§ EXERCISE DETAILS:
Select the lines below containing the word "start".

§ DATA BELOW:
#####

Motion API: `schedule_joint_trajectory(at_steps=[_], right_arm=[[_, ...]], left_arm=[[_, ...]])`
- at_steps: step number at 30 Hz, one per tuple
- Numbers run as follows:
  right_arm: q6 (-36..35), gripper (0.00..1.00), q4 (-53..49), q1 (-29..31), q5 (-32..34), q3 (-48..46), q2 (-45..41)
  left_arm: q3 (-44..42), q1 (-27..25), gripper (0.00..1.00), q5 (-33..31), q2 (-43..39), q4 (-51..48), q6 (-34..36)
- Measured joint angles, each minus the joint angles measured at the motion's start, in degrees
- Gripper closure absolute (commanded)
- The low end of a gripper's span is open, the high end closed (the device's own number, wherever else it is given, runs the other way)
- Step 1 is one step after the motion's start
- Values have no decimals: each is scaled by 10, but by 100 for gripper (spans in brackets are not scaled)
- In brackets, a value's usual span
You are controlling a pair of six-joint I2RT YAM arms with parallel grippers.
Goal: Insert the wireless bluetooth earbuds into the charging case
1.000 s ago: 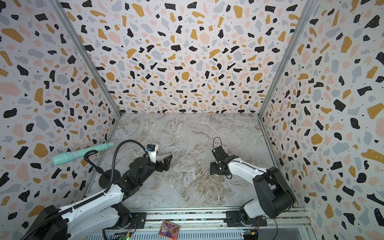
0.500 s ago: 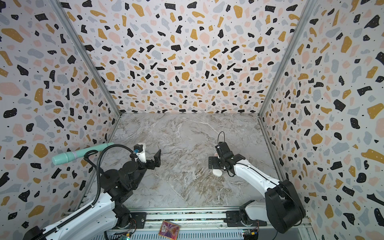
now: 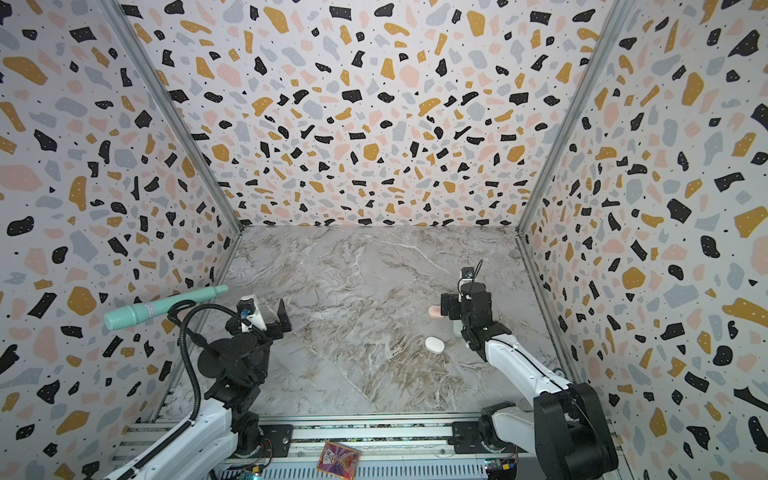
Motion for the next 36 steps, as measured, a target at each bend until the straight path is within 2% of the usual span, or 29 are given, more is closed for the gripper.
schedule_joint_trajectory(at_steps=[8,11,16,24,36], right_arm=[[-68,0,231,-33,-42,-113,39],[-79,0,313,-50,-61,-144,56],[-93,0,395,-62,-82,-154,84],[-97,1,536,-89,-106,-179,165],[-96,1,559,-92,-92,-177,184]], left_arm=[[-27,46,0,19,209,185,23],[-27,64,0,33,255,235,32],[-26,90,0,51,329,317,32],[-24,99,0,66,366,360,31],[2,105,0,74,372,354,25]])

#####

§ ANSWER SPACE:
- Measured joint angles, each minus the joint angles measured at the motion's start, in degrees
- Step 1 is one step after the motion's start

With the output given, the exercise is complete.